By March of 2025, Noutchang had found a cohesive direction in flow with his music and later released Watch Over My Body (stylized as WOMB). Upon its release, the project received critical acclaim; Olivier Lafontant of Pitchfork rated the album a 7.3/10, writing how the project is a clear distillation of Noutchang's vision since his emergence in 2021. He also wrote how his haziness of ambient textures, uncanny rhythms, paired with his insular and atmospheric struggle rap, makes Noutchang sound alien. According to Jordan Darvile of The Fader, it was one of the " most sonically vibrant projects" of 2025. The project was a breakthrough for both Noutchang and DPM’s ambient rap movement, with its new avant-garde style of music.

Entering 2026, Noutchang continued to carve a name for himself while evolving his ambient-trap-like sound. In April of the year, Noutchang released GroakDontCroak Vol.1. Like his previous works, the project was critically acclaimed. Lafontant rated the album a 7.7/10; according to him, the project retreads WOMB, but its impact is heavier. He praised the project's creativity, writing how "eye popping" and "refreshing" the sound is. For a different article, Lafontant wrote how Noutchang's "murky cadence often bleeds into vampiric haze and distortion, but the overlapping punch-ins come naturally to him."

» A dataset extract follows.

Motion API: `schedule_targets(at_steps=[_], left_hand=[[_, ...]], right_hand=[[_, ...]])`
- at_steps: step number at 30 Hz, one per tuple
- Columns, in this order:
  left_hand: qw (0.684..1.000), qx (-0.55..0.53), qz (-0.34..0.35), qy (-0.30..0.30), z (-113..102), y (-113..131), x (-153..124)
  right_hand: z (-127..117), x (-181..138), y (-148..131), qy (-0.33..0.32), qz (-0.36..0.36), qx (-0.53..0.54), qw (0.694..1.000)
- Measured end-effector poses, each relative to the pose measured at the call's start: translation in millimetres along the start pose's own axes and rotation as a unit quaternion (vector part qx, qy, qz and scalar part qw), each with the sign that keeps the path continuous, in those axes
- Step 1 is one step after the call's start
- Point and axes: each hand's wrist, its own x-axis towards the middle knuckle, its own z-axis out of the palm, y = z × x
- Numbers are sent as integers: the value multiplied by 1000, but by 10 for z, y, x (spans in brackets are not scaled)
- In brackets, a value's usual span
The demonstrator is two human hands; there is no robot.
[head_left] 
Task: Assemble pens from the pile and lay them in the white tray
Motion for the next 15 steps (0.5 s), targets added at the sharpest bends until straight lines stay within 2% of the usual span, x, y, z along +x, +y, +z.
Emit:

==Musical style and artistry==
Noutchang, a member of the DMV hip-hop scene, is also widely considered to be a pioneer of the genre ambient trap, a blend of the cloud rap genre. Him and his collective's style is considered avant-garde of the style that they are defining.

==Reception==
On June 10, 2025, in an article published by The Fader, Noutchang was labeled as one of the "30 coolest artists of 2025," with Steffanee Wang stating how Noutchang and his DPM collective are defining a genre that's more than just another iteration of the Clams Casino and Friendzone sonic palette.